= Beginning of Section =

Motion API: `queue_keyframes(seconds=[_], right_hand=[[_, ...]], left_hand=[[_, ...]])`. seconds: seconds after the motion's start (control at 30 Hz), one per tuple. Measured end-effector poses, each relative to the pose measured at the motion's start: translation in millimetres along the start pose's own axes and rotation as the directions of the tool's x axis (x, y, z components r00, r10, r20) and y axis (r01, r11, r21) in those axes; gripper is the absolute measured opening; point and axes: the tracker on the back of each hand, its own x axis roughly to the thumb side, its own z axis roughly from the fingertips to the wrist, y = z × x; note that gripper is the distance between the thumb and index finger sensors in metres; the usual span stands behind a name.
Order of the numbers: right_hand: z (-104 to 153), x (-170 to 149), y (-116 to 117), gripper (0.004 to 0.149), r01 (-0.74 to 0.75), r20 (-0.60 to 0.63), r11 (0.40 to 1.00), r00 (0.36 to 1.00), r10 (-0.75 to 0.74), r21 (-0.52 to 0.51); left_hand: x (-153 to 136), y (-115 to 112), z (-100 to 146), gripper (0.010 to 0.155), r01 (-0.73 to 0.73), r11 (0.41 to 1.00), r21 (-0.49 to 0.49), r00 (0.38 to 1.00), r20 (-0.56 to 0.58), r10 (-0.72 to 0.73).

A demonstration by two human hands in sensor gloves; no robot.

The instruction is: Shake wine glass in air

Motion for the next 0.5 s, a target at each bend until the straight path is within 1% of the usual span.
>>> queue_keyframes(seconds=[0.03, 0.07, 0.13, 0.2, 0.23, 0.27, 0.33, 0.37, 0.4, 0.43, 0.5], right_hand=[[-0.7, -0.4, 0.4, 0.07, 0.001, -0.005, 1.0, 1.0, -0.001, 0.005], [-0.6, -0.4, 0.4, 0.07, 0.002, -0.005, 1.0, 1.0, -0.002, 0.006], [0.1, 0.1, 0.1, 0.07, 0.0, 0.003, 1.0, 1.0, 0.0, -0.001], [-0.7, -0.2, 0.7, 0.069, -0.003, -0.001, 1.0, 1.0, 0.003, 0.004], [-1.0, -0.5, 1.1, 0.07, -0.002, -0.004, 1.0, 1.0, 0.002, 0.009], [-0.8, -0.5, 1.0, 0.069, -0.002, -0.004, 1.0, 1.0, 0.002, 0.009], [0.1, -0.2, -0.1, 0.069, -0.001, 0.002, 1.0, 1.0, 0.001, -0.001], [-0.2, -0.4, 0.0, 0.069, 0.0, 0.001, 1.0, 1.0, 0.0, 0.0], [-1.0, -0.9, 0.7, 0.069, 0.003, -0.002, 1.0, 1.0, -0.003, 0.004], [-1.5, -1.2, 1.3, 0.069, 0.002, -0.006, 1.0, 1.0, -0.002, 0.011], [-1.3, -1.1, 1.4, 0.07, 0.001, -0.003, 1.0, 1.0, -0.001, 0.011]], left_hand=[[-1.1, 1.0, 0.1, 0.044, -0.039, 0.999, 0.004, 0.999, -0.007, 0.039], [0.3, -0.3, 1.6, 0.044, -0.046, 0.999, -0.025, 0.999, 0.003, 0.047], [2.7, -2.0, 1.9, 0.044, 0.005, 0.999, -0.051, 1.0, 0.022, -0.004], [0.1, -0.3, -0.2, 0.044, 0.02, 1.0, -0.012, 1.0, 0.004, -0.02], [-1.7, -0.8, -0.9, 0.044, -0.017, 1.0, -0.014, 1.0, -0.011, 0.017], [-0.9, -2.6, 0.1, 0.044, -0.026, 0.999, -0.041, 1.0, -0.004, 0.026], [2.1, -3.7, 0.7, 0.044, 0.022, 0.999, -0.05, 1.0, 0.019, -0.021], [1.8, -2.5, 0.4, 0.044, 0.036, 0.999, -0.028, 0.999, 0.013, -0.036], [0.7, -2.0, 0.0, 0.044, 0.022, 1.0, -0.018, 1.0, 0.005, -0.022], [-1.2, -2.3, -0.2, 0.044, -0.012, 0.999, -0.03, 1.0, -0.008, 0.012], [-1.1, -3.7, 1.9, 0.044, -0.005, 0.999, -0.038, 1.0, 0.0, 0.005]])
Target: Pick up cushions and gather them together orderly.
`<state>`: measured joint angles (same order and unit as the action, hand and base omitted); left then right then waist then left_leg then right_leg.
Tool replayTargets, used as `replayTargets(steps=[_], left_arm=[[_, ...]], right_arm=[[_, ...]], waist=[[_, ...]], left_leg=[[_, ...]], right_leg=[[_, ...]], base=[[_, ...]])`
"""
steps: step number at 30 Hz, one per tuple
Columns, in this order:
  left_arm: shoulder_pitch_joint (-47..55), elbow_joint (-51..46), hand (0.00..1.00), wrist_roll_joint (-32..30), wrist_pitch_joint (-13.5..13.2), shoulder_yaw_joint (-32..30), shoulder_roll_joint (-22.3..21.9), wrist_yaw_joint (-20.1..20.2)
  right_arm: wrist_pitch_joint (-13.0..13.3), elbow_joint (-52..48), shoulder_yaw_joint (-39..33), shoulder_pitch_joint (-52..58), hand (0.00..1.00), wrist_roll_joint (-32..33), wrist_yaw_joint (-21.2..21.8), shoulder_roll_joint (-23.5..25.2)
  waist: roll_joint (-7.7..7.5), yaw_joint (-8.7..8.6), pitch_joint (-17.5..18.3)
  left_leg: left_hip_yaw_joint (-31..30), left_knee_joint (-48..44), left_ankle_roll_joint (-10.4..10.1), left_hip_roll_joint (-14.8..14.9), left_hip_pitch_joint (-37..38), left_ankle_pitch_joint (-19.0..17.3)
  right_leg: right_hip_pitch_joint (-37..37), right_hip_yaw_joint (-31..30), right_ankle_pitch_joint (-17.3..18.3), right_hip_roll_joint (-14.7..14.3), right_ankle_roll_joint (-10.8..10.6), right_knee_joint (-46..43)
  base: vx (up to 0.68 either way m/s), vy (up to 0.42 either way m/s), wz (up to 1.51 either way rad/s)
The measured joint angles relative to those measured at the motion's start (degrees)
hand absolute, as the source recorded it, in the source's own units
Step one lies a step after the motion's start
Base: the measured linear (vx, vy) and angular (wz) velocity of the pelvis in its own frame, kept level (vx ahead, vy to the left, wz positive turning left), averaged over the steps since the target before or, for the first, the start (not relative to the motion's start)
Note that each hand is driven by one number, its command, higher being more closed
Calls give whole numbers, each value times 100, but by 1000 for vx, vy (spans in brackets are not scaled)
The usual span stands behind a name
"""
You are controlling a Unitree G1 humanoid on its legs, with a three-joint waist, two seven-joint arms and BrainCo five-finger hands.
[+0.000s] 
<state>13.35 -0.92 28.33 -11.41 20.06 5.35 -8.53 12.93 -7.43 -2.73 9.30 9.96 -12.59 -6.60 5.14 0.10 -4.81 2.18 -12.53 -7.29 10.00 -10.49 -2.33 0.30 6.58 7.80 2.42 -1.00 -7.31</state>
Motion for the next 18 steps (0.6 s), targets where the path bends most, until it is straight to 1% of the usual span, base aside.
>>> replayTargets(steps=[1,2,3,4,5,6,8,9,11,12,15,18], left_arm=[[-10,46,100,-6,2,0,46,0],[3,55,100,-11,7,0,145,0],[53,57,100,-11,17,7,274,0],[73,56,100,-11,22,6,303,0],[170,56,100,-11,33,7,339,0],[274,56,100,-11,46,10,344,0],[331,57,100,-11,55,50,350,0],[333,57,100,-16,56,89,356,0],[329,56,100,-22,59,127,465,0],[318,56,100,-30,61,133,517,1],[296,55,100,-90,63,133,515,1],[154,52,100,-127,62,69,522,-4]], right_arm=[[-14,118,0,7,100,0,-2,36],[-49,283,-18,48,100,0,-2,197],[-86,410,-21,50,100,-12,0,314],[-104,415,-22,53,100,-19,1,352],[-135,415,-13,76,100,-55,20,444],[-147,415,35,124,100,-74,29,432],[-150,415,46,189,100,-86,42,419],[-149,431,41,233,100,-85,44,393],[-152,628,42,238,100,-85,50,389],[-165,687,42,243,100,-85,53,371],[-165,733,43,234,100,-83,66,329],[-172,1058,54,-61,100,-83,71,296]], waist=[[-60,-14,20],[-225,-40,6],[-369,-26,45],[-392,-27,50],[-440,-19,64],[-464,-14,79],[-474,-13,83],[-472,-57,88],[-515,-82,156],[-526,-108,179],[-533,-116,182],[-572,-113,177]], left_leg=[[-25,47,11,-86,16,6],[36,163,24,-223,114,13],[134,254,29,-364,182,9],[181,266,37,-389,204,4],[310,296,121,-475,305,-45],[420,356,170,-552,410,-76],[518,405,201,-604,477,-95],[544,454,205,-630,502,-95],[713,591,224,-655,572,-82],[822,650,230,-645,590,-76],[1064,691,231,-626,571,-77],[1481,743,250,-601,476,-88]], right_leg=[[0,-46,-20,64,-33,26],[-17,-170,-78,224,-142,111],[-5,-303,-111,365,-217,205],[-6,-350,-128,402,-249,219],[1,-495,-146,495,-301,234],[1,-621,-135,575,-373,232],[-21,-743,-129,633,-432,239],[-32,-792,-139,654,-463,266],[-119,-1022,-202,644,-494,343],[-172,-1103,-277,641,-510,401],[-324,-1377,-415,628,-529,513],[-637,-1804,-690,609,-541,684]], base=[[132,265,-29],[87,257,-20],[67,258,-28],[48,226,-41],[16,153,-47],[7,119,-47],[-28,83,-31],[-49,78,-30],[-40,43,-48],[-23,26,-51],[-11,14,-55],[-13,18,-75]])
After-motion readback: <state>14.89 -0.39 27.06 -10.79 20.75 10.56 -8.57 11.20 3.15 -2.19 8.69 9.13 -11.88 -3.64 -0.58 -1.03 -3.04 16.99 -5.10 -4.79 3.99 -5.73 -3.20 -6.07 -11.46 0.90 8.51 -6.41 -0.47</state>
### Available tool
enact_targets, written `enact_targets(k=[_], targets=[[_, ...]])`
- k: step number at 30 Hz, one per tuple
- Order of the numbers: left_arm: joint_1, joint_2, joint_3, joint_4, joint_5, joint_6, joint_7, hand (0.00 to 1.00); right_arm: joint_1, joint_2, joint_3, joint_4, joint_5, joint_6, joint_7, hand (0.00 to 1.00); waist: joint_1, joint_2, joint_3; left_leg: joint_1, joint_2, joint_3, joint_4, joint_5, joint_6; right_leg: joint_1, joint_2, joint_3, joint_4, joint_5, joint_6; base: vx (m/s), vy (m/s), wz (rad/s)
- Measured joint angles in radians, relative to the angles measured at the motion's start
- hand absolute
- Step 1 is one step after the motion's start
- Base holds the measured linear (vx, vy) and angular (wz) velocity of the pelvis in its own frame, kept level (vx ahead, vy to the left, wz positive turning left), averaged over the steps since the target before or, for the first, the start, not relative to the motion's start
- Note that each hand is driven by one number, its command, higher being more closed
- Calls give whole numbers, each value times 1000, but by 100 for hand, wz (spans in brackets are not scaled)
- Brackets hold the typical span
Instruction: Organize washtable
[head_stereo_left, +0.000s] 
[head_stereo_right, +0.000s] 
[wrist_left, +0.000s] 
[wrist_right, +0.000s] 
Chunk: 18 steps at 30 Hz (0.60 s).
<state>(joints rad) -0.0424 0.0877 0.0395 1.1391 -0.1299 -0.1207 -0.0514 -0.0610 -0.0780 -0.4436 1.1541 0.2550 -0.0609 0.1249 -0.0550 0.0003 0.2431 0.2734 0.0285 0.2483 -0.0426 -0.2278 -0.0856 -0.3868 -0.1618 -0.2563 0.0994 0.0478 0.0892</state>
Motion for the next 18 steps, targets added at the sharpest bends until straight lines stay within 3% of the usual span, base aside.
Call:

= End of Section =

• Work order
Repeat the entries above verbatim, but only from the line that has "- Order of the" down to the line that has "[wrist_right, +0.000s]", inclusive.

• The completed task
- Order of the numbers: left_arm: joint_1, joint_2, joint_3, joint_4, joint_5, joint_6, joint_7, hand (0.00 to 1.00); right_arm: joint_1, joint_2, joint_3, joint_4, joint_5, joint_6, joint_7, hand (0.00 to 1.00); waist: joint_1, joint_2, joint_3; left_leg: joint_1, joint_2, joint_3, joint_4, joint_5, joint_6; right_leg: joint_1, joint_2, joint_3, joint_4, joint_5, joint_6; base: vx (m/s), vy (m/s), wz (rad/s)
- Measured joint angles in radians, relative to the angles measured at the motion's start
- hand absolute
- Step 1 is one step after the motion's start
- Base holds the measured linear (vx, vy) and angular (wz) velocity of the pelvis in its own frame, kept level (vx ahead, vy to the left, wz positive turning left), averaged over the steps since the target before or, for the first, the start, not relative to the motion's start
- Note that each hand is driven by one number, its command, higher being more closed
- Calls give whole numbers, each value times 1000, but by 100 for hand, wz (spans in brackets are not scaled)
- Brackets hold the typical span
Instruction: Organize washtable
[head_stereo_left, +0.000s] 
[head_stereo_right, +0.000s] 
[wrist_left, +0.000s] 
[wrist_right, +0.000s] 

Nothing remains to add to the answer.